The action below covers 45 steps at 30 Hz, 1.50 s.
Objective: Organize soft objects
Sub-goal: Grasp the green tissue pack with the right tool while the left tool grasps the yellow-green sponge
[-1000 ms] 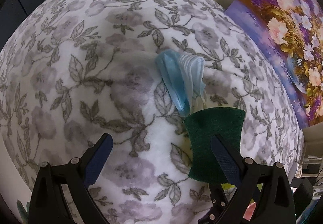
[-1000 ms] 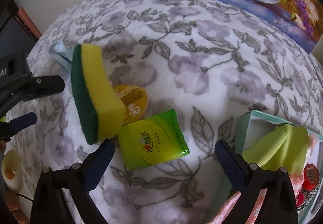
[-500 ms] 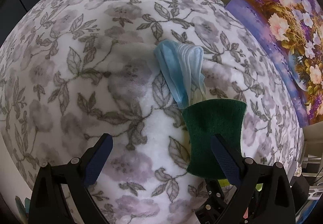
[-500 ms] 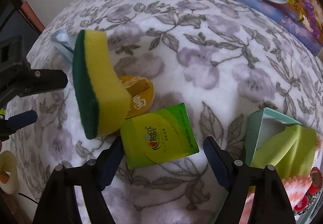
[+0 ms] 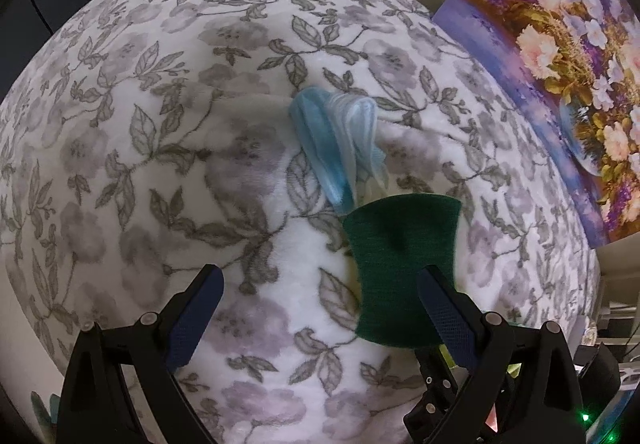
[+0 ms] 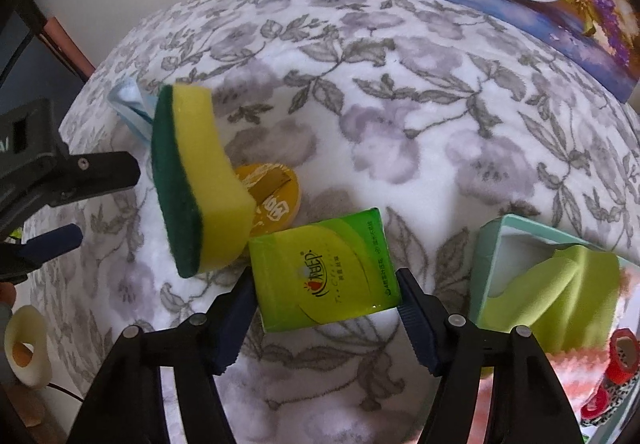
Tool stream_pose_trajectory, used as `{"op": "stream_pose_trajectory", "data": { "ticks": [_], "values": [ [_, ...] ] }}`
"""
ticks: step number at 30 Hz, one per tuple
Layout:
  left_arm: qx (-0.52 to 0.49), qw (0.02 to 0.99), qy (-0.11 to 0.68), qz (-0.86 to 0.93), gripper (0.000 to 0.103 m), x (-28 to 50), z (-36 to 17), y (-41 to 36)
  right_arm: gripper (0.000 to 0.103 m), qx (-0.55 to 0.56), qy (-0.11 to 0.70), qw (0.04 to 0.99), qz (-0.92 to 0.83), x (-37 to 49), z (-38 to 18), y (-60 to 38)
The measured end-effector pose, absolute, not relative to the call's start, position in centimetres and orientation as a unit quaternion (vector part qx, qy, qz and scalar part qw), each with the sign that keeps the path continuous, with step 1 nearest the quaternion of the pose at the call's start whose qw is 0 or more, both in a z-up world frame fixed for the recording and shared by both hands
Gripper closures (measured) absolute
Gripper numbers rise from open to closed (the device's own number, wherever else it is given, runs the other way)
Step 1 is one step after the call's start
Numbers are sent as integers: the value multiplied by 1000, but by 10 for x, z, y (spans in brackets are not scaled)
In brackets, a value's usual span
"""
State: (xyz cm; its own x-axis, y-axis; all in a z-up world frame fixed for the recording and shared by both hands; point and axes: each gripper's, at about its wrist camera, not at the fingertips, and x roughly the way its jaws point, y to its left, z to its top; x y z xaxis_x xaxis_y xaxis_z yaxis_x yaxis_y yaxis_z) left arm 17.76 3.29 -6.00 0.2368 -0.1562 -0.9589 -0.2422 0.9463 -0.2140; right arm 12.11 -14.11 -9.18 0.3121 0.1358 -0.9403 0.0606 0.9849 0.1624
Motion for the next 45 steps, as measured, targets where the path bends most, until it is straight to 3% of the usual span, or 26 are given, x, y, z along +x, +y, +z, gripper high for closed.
{"op": "stream_pose_trajectory", "data": {
  "ticks": [19, 28, 36, 45],
  "values": [
    [-175, 765, 618, -51, 6, 178, -79, -6, 33, 124, 553, 824, -6, 112, -52, -189],
    [-198, 752, 624, -73, 35, 175, -88, -11, 33, 137, 554, 821, -10, 110, -55, -199],
    [-190, 763, 615, -64, 36, 172, -78, -9, 33, 141, 553, 821, -14, 108, -53, -202],
    [-169, 796, 578, -66, 36, 165, -31, -15, 33, 151, 542, 827, -19, 102, -36, -212]
  ]
}}
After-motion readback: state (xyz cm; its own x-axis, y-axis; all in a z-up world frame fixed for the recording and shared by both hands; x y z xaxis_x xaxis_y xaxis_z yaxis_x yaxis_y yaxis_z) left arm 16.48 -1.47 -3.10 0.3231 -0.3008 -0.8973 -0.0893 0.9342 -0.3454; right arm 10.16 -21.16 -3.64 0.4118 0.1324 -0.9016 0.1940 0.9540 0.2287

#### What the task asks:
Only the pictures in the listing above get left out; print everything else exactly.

#### Task answer:
The action below covers 45 steps at 30 Hz, 1.50 s.
Objective: Organize soft objects
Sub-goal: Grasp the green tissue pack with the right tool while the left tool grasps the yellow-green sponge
[-1000 ms] 
[-1000 ms] 
[-500 ms] 
[-500 ms] 
[+0 ms] 
[+0 ms] 
Tool stream_pose_trajectory, used as `{"op": "stream_pose_trajectory", "data": { "ticks": [_], "values": [ [_, ...] ] }}`
"""
ticks: step number at 30 Hz, one per tuple
Layout:
  left_arm: qx (-0.52 to 0.49), qw (0.02 to 0.99), qy (-0.11 to 0.68), qz (-0.86 to 0.93), gripper (0.000 to 0.103 m), x (-28 to 50), z (-36 to 17), y (-41 to 36)
  right_arm: gripper (0.000 to 0.103 m), qx (-0.55 to 0.56), qy (-0.11 to 0.70), qw (0.04 to 0.99), qz (-0.92 to 0.83), x (-37 to 49), z (-38 to 18), y (-60 to 38)
The measured end-effector pose, absolute, not relative to the call's start, position in centimetres and orientation as a unit quaternion (vector part qx, qy, qz and scalar part qw), each with the sign that keeps the path continuous, with step 1 nearest the quaternion of the pose at the call's start whose qw is 0 or more, both in a z-up world frame fixed for the recording and shared by both hands
Gripper closures (measured) absolute
Gripper numbers rise from open to closed (the device's own number, wherever else it is given, runs the other way)
Step 1 is one step after the call's start
Numbers are sent as integers: the value multiplied by 1000, but by 10 for x, z, y (spans in brackets are not scaled)
In brackets, a value's usual span
"""
State: (xyz cm; its own x-axis, y-axis; all in a z-up world frame fixed for the recording and shared by both hands; point and axes: each gripper's, at about its wrist camera, not at the fingertips, and x roughly the way its jaws point, y to its left, z to its top; x y z xaxis_x xaxis_y xaxis_z yaxis_x yaxis_y yaxis_z) left arm 17.76 3.29 -6.00 0.2368 -0.1562 -0.9589 -0.2422 0.9463 -0.2140; right arm 12.11 -14.11 -9.18 0.3121 0.1358 -0.9403 0.0606 0.9849 0.1624
Motion for the next 45 steps, as measured, targets where the path bends most, until it is straight to 3% of the usual span, or 26 are given, x, y, z along +x, +y, +z, gripper high for closed.
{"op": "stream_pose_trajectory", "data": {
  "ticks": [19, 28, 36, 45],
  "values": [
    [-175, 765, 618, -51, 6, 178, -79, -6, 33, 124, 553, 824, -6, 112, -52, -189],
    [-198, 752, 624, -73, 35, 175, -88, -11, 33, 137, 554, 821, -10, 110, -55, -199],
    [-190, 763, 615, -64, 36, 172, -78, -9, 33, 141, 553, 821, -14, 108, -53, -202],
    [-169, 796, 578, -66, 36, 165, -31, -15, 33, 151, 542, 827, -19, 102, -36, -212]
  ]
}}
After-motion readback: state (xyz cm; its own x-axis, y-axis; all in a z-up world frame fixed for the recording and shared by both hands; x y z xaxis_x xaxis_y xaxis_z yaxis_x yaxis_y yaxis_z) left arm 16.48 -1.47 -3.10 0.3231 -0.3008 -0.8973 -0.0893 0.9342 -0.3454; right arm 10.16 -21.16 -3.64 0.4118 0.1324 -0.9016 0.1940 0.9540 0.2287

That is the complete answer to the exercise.